## Task item
Find the string "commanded" in the listing and report every line that has it.

## Given data
....
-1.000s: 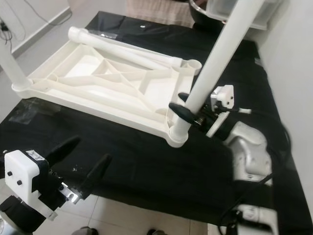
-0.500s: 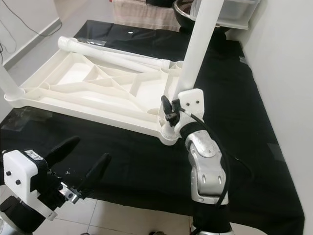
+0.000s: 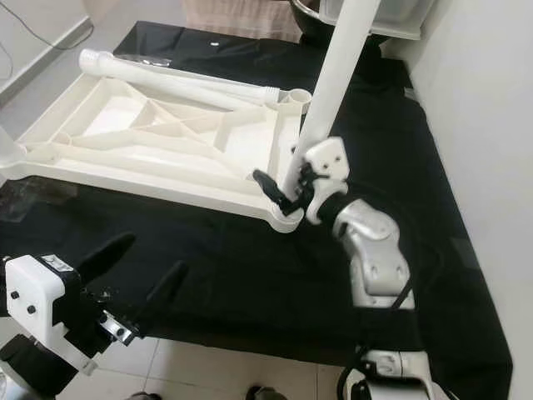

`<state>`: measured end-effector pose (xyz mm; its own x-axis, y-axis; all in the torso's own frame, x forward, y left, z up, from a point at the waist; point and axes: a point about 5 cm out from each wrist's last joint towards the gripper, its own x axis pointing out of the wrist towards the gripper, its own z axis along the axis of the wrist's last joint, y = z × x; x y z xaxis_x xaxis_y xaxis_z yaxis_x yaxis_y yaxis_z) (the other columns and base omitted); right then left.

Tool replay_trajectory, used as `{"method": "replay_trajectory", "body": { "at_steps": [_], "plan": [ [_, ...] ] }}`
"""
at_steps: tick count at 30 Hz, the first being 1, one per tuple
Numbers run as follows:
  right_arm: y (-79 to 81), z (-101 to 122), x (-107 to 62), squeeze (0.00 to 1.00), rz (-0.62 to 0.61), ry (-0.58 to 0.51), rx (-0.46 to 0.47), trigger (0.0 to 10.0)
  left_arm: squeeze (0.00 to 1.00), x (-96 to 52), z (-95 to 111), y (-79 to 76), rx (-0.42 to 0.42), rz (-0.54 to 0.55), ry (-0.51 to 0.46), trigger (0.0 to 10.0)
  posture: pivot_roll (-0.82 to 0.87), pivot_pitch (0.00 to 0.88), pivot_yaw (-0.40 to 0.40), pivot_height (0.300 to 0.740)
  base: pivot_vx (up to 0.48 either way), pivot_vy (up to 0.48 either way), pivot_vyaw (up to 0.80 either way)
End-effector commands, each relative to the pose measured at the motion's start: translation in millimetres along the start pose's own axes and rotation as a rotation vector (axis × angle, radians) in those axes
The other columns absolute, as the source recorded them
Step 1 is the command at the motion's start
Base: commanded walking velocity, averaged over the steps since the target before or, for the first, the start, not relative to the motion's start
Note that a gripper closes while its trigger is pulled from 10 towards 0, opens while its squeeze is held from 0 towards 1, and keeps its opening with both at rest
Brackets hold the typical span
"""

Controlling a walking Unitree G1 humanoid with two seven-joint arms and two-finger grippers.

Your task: Building children table

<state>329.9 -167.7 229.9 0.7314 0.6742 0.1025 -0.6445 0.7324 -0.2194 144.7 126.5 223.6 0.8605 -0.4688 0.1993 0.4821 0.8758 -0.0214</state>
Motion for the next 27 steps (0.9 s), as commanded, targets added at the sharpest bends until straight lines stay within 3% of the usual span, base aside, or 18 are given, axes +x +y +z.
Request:
{"method": "replay_trajectory", "body": {
  "at_steps": [1,4,5,8,10,11,13,14,21,27],
  "plan": [
    [-6.6,-6,5.2,0.0,0.142,0.038,-0.012,10.0,0.0,-1.3,0,-0.3,0.0,0.002,-0.002,10.0,0.2,0.215,-0.105,0.74,0.0,0.0,0.0],
    [-12.8,-6,7.3,0.0,0.145,0.059,-0.043,10.0,0.0,-1.3,0,-0.2,0.0,0.003,-0.003,10.0,0.2,0.215,-0.105,0.74,0.0,0.0,0.0],
    [-22.4,-4,11.8,0.0,0.182,0.052,-0.016,10.0,0.0,-1.1,0,0.0,0.0,0.003,-0.003,10.0,0.2,0.222,-0.104,0.74,0.0,0.0,0.0],
    [-28.8,-2,14.2,0.0,0.281,0.033,0.049,10.0,0.0,-0.9,1,0.5,0.002,0.006,-0.004,10.0,0.21,0.225,-0.102,0.74,0.0,0.0,0.0],
    [-29.1,-2,14.2,0.0,0.284,0.034,0.049,10.0,0.0,-0.8,1,0.6,0.002,0.006,-0.005,10.0,0.21,0.225,-0.102,0.74,0.0,0.0,0.0],
    [-33.8,-1,14.8,0.0,0.295,0.025,0.057,3.8,0.0,-0.9,1,0.7,0.003,0.007,-0.005,10.0,0.21,0.226,-0.103,0.74,0.0,0.0,0.0],
    [-35.7,-1,14.8,0.0,0.298,0.02,0.062,3.8,0.0,-0.9,1,0.6,0.003,0.007,-0.005,10.0,0.21,0.226,-0.103,0.74,0.0,0.0,0.0],
    [-40.6,0,13.7,0.0,0.303,0.008,0.086,0.0,0.0,-0.8,1,0.9,0.004,0.007,-0.005,10.0,0.21,0.227,-0.102,0.74,0.0,0.0,0.0],
    [-49.4,-6,3.4,0.0,0.304,0.02,0.098,0.0,0.0,-0.6,1,0.7,0.004,0.006,-0.004,10.0,0.21,0.228,-0.101,0.74,0.0,0.0,0.0],
    [-57.9,-18,-23.1,0.0,0.264,0.035,0.127,0.0,0.0,-0.4,1,0.5,0.002,0.005,-0.004,10.0,0.19,0.229,-0.103,0.74,0.0,0.0,0.0]
  ]
}}
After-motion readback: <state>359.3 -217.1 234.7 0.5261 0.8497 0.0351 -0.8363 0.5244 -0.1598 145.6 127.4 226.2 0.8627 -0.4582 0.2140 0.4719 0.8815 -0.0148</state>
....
## Exercise result
Base: commanded walking velocity, averaged over the steps since the target before or, for the first, the start, not relative to the motion's start
Motion for the next 27 steps (0.9 s), as commanded, targets added at the sharpest bends until straight lines stay within 3% of the usual span, base aside, or 18 are given, axes +x +y +z.

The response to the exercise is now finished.